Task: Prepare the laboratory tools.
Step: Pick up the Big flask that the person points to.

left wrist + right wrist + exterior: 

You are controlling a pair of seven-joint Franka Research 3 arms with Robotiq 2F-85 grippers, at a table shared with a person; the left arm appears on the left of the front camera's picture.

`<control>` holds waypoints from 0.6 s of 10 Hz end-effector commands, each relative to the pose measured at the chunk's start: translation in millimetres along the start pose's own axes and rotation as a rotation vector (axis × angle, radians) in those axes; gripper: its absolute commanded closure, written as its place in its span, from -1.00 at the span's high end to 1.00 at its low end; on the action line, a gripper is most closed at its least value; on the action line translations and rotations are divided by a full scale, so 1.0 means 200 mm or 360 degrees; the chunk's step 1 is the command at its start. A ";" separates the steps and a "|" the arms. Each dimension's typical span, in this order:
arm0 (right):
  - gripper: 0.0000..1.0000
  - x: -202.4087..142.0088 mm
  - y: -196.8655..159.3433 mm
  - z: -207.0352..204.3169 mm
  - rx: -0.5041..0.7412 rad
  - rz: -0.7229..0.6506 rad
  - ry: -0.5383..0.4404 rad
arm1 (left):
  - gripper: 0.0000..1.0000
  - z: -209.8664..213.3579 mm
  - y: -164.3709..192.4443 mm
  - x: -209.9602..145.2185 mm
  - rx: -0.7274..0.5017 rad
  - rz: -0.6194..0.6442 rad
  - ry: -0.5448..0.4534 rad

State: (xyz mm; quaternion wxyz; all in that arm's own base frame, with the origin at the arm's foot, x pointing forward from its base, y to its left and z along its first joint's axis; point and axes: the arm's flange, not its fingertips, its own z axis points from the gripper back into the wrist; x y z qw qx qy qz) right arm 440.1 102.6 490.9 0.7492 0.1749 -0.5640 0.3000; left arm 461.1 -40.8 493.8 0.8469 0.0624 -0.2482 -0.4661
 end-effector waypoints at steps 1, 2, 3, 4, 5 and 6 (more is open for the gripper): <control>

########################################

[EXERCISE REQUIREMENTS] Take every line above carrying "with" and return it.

[REPLY TO THE TASK]
You are controlling a pair of seven-joint Franka Research 3 arms with Robotiq 2F-85 grippers, at a table shared with a person; the left arm appears on the left of the front camera's picture.
State: (xyz mm; quaternion wxyz; all in that arm's own base frame, with the origin at the arm's foot, x pointing forward from its base, y to its left and z along its first joint's axis; point and axes: the arm's flange, not its fingertips, its own z axis points from the gripper back into the wrist; x y z qw qx qy qz) right arm 440.1 102.6 490.9 0.7492 0.1749 -0.5640 0.3000; left arm 461.1 -40.8 493.8 0.8469 0.0624 -0.2482 -0.4661

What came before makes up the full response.